Une procédure ouverte après des déclarations controversées
L’affaire remonte à plusieurs mois, lorsque des accusations de faux témoignage avaient été formulées contre Aurore Bergé. Celle-ci était soupçonnée d’avoir sciemment livré des informations inexactes dans le cadre de son audition par une commission parlementaire consacrée aux conditions d’accueil dans les structures privées de la petite enfance. Les faits dénoncés portaient sur des déclarations qu’elle aurait faites alors qu’elle était encore députée, avant d’entrer au gouvernement.
Une enquête qui n’a pas abouti à une mise en examen
Dès le mois de mai, le parquet avait annoncé avoir clôturé l’information judiciaire sans que la ministre ne soit mise en examen. Cette étape préalable laissait déjà entrevoir une issue favorable pour Aurore Bergé. Le non-lieu prononcé ce jeudi vient confirmer cette orientation : aucun élément suffisant n’a permis d’étayer l’accusation de faux témoignage. Selon des sources proches du dossier, les investigations n’ont pas mis en lumière de contradiction flagrante ni d’intention délibérée de tromper la représentation nationale.
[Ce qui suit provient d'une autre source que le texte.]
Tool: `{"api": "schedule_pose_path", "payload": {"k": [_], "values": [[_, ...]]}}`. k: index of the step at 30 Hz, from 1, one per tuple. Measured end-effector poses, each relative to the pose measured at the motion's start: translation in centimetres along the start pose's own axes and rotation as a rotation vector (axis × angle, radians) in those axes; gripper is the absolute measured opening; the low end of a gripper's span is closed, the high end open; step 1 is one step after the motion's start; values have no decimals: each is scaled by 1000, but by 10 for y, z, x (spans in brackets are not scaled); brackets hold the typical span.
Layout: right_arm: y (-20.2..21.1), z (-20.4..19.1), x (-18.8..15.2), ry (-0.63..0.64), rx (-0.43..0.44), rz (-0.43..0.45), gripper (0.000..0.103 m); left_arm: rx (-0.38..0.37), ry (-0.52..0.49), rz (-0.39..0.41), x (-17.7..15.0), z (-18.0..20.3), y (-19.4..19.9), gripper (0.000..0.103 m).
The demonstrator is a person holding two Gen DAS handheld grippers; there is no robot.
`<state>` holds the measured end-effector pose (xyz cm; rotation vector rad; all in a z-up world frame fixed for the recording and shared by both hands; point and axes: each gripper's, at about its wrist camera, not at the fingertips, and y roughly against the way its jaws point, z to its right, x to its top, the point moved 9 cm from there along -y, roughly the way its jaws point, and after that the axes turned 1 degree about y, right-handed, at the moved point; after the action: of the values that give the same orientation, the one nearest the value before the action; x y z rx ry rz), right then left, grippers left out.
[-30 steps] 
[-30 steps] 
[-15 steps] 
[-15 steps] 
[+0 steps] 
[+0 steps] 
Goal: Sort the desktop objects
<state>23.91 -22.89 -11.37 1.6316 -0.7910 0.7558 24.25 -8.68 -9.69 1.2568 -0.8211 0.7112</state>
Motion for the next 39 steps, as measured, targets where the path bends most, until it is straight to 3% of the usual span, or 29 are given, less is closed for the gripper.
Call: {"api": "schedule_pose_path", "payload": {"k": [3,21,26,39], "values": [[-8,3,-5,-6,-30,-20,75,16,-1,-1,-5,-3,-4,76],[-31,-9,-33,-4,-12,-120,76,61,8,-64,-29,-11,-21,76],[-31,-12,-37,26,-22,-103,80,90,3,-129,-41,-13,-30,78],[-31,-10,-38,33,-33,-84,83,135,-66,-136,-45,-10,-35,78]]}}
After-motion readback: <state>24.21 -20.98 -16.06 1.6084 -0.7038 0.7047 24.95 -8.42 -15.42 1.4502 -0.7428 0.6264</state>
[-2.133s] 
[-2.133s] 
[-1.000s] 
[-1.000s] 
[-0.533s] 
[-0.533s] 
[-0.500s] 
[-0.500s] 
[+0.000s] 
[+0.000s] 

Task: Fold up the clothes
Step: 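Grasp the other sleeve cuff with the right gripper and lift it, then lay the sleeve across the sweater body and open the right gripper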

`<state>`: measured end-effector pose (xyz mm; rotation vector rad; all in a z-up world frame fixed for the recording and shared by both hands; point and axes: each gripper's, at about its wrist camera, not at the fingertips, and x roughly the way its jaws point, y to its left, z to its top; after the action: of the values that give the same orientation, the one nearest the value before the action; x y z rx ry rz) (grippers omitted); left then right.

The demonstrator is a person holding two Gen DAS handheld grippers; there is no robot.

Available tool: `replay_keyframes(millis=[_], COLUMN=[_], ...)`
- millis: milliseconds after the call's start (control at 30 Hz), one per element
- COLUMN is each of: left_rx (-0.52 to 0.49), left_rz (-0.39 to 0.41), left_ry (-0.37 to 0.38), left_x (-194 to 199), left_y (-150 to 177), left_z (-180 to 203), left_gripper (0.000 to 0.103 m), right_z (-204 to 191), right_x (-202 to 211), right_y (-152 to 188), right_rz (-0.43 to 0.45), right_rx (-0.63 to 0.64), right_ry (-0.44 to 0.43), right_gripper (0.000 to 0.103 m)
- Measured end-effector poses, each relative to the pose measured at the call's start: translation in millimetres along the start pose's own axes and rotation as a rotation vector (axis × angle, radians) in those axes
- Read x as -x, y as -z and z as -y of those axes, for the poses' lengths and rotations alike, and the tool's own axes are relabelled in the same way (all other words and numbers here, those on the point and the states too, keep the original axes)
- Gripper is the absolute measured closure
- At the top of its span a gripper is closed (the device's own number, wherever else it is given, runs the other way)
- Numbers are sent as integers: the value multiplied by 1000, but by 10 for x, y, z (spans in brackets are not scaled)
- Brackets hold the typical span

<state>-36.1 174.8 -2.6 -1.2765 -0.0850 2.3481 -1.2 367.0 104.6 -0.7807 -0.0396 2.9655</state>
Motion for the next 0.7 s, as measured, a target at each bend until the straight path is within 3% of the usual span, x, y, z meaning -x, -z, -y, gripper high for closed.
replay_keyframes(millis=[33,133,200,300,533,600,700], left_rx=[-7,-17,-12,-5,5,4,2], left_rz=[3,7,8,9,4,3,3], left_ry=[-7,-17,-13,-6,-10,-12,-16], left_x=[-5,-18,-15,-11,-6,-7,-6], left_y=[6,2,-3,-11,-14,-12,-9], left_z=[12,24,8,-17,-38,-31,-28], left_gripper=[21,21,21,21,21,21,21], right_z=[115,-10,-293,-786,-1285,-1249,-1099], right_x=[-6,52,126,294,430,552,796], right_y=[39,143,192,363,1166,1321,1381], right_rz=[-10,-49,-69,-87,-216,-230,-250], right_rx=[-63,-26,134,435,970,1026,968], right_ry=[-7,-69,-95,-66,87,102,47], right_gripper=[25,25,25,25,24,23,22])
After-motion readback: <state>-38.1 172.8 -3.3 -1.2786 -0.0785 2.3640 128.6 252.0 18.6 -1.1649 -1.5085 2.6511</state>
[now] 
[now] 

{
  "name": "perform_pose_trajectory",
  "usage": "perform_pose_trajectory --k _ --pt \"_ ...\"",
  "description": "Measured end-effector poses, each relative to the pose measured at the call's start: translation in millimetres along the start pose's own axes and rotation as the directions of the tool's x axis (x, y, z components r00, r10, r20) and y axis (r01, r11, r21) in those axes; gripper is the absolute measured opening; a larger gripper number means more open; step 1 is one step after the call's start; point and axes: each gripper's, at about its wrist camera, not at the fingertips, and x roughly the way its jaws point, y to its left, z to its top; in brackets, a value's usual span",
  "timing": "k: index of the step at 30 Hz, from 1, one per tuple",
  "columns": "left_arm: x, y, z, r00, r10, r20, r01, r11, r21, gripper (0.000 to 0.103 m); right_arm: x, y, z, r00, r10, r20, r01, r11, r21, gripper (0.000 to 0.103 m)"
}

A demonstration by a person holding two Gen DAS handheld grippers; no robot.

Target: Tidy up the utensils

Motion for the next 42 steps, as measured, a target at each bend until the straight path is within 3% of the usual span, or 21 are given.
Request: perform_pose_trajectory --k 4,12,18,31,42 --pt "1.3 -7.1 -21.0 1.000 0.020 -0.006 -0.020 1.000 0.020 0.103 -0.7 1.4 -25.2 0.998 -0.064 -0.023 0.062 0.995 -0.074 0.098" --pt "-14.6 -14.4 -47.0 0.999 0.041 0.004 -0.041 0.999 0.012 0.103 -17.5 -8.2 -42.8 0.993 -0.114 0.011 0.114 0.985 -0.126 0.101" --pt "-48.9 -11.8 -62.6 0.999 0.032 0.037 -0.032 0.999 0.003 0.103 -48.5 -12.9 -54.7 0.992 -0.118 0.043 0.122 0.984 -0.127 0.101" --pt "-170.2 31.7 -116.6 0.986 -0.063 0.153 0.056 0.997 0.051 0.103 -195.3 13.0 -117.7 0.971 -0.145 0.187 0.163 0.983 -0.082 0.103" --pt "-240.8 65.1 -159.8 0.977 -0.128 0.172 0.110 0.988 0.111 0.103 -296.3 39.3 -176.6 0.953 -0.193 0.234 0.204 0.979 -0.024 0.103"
Une réaction immédiate de la ministre
Dans la foulée de l’annonce judiciaire, Aurore Bergé a exprimé sa satisfaction. Dans un message transmis à la presse, elle a estimé que la décision des magistrats « lave son honneur » et confirme qu’elle n’a jamais cherché à altérer la vérité. « Je n’ai jamais menti devant la commission d’enquête, et la justice vient de le reconnaître », a-t-elle déclaré, ajoutant que cette page est désormais tournée. Son entourage a précisé qu’elle entend se consacrer pleinement à ses missions ministérielles, sans plus de commentaire sur la procédure.
Les implications pour l’enquête plus large sur les crèches
Ce non-lieu clôt la partie de l’enquête concernant la ministre, mais les investigations globales sur les pratiques des crèches privées se poursuivent. Plusieurs structures avaient été épinglées pour des manquements aux normes d’encadrement et de sécurité. La commission d’enquête parlementaire, dont les travaux avaient été à l’origine des soupçons contre Aurore Bergé, avait rendu un rapport accablant sur certaines chaînes de crèches. La ministre, qui avait alors été auditionnée, avait nié toute tentative de dissimulation. Le non-lieu dont elle bénéficie ne remet pas en cause les conclusions générales de cette commission.
Un précédent judiciaire notable
Cette affaire illustre les risques juridiques auxquels s’exposent les personnalités politiques lorsqu’elles sont auditionnées sous serment. Le délit de faux témoignage est passible de peines pouvant aller jusqu’à cinq ans d’emprisonnement et 75 000 euros d’amende. La relaxe d’Aurore Bergé intervient dans un contexte où plusieurs responsables ont été mis en cause pour des déclarations imprécises devant des commissions d’enquête. Pour la ministre, l’épisode est clos sur le plan judiciaire, même si le débat public sur la régulation des crèches privées reste vif.